Task objective :: Quote, with no changes, the lines that run from the top of the material to the line with "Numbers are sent", both included.

Dataset content ::
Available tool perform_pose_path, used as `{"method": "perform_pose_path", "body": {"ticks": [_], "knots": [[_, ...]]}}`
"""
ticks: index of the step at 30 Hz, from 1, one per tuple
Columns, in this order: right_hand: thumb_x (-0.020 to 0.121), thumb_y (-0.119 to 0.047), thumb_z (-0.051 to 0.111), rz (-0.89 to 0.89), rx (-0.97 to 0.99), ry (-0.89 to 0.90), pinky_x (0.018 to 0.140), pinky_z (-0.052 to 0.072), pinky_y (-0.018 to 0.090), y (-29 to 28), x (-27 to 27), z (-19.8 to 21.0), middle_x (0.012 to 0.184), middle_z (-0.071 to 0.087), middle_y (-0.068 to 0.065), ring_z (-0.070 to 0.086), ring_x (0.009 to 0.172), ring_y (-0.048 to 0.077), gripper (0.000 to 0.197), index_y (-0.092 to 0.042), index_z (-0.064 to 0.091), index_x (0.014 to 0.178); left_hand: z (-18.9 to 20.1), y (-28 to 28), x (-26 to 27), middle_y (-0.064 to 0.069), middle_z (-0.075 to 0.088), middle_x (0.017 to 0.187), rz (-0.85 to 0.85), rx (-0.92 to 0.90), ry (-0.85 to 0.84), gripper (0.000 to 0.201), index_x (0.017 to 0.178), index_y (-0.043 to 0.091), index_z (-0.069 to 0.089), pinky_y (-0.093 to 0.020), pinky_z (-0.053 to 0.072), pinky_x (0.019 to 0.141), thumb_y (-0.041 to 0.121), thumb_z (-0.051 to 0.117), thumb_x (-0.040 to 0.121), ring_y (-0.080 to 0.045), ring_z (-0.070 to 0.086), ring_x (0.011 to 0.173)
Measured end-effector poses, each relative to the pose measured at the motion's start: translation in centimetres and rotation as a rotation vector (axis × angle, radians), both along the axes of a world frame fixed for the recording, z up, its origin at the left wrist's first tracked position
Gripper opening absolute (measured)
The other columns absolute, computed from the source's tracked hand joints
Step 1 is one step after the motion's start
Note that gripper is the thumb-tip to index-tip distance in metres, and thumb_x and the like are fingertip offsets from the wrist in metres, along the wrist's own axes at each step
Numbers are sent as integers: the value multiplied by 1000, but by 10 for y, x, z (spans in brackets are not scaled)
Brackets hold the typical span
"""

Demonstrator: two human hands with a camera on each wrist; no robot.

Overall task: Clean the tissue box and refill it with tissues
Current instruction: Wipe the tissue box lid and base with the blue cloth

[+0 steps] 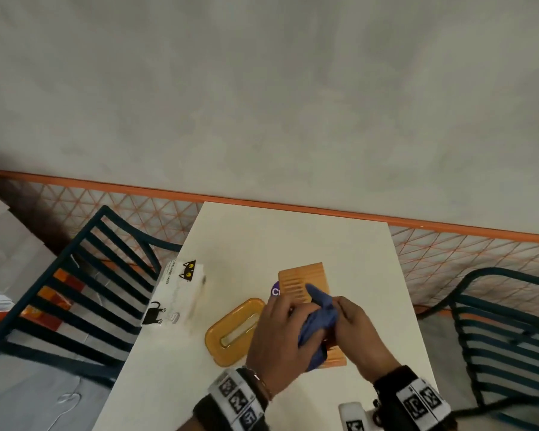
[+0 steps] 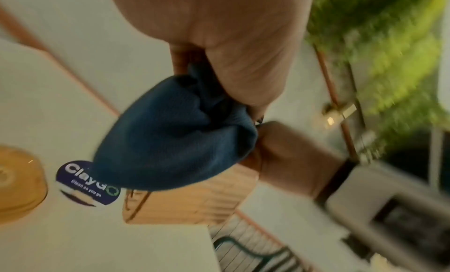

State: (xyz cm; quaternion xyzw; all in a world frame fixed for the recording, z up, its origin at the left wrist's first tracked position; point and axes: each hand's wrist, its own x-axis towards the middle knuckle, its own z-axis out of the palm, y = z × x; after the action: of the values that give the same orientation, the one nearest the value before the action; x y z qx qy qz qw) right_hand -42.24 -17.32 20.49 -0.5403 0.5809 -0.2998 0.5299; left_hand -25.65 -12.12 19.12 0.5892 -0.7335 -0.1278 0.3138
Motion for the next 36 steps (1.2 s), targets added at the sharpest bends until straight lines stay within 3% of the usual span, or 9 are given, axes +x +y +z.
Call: {"method": "perform_pose_path", "body": {"ticks": [2,5,7,10,14,16,22,29,36], "knots": [[103,-19,43,36,-50,8,84,56,59,12,-8,-1,98,73,17,71,89,32,26,-3,63,99,1,-7,-17,8,58,116,-19,-49,-68,28,118,29,63,-33,50,86,41,57,94,-13,53,106],[108,-21,40,55,-98,23,65,57,58,24,-19,7,82,69,20,67,65,25,26,-6,58,95,1,-15,-25,3,58,134,-36,-114,-71,31,124,27,63,-40,50,99,37,55,96,-17,54,125],[109,-22,35,105,-122,12,56,58,48,32,-24,19,83,71,16,71,60,26,26,-8,55,99,7,-35,-26,2,45,155,14,-112,30,38,135,27,57,-40,38,118,36,46,100,-18,39,147],[109,-24,32,147,-148,-14,54,58,36,39,-26,30,97,77,3,75,63,30,27,-12,55,106,17,-62,-27,8,24,169,138,-81,134,46,152,31,43,-36,26,123,32,41,106,-15,15,158],[110,-21,33,17,-97,-109,67,61,58,31,-28,28,96,73,16,73,77,41,30,-7,60,105,12,-45,-38,13,34,164,28,-12,67,45,152,30,45,-38,36,122,27,45,107,-5,14,157],[110,-19,35,-56,-42,-154,73,58,65,28,-30,23,96,71,24,70,87,47,30,-6,62,104,5,-11,-47,11,32,165,-75,-5,-31,49,155,26,42,-37,26,127,36,41,107,-5,10,157],[110,-17,34,-162,86,-306,67,62,39,28,-35,18,104,75,14,76,87,31,26,-9,58,114,-10,25,-37,9,27,168,-253,-10,-327,49,157,27,34,-36,17,127,39,29,110,-7,9,158],[110,-12,33,19,15,-251,69,63,46,27,-18,42,102,77,11,76,80,36,19,-7,51,113,27,-50,-10,13,16,170,-31,134,58,49,158,27,31,-31,26,126,30,40,110,-5,11,157],[109,-15,37,-289,93,-385,62,60,38,18,7,38,106,74,20,75,82,30,25,-5,58,118,6,1,0,3,34,165,-312,-125,-287,48,155,24,36,-33,20,125,33,40,108,-13,20,156]]}}
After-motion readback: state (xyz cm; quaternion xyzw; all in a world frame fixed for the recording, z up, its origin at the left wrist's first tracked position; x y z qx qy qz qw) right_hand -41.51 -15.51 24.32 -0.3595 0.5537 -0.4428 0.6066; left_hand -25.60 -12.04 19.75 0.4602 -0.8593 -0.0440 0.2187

Output for this exercise ::
Available tool perform_pose_path, used as `{"method": "perform_pose_path", "body": {"ticks": [_], "knots": [[_, ...]]}}`
"""
ticks: index of the step at 30 Hz, from 1, one per tuple
Columns, in this order: right_hand: thumb_x (-0.020 to 0.121), thumb_y (-0.119 to 0.047), thumb_z (-0.051 to 0.111), rz (-0.89 to 0.89), rx (-0.97 to 0.99), ry (-0.89 to 0.90), pinky_x (0.018 to 0.140), pinky_z (-0.052 to 0.072), pinky_y (-0.018 to 0.090), y (-29 to 28), x (-27 to 27), z (-19.8 to 21.0), middle_x (0.012 to 0.184), middle_z (-0.071 to 0.087), middle_y (-0.068 to 0.065), ring_z (-0.070 to 0.086), ring_x (0.009 to 0.172), ring_y (-0.048 to 0.077), gripper (0.000 to 0.197), index_y (-0.092 to 0.042), index_z (-0.064 to 0.091), index_x (0.014 to 0.178); left_hand: z (-18.9 to 20.1), y (-28 to 28), x (-26 to 27), middle_y (-0.064 to 0.069), middle_z (-0.075 to 0.088), middle_x (0.017 to 0.187), rz (-0.85 to 0.85), rx (-0.92 to 0.90), ry (-0.85 to 0.84), gripper (0.000 to 0.201), index_x (0.017 to 0.178), index_y (-0.043 to 0.091), index_z (-0.069 to 0.089), pinky_y (-0.093 to 0.020), pinky_z (-0.053 to 0.072), pinky_x (0.019 to 0.141), thumb_y (-0.041 to 0.121), thumb_z (-0.051 to 0.117), thumb_x (-0.040 to 0.121), ring_y (-0.080 to 0.045), ring_z (-0.070 to 0.086), ring_x (0.011 to 0.173)
Measured end-effector poses, each relative to the pose measured at the motion's start: translation in centimetres and rotation as a rotation vector (axis × angle, radians), both along the axes of a world frame fixed for the recording, z up, its origin at the left wrist's first tracked position
Gripper opening absolute (measured)
The other columns absolute, computed from the source's tracked hand joints
Step 1 is one step after the motion's start
Note that gripper is the thumb-tip to index-tip distance in metres, and thumb_x and the like are fingertip offsets from the wrist in metres, along the wrist's own axes at each step
Numbers are sent as integers: the value multiplied by 1000, but by 10 for y, x, z (spans in brackets are not scaled)

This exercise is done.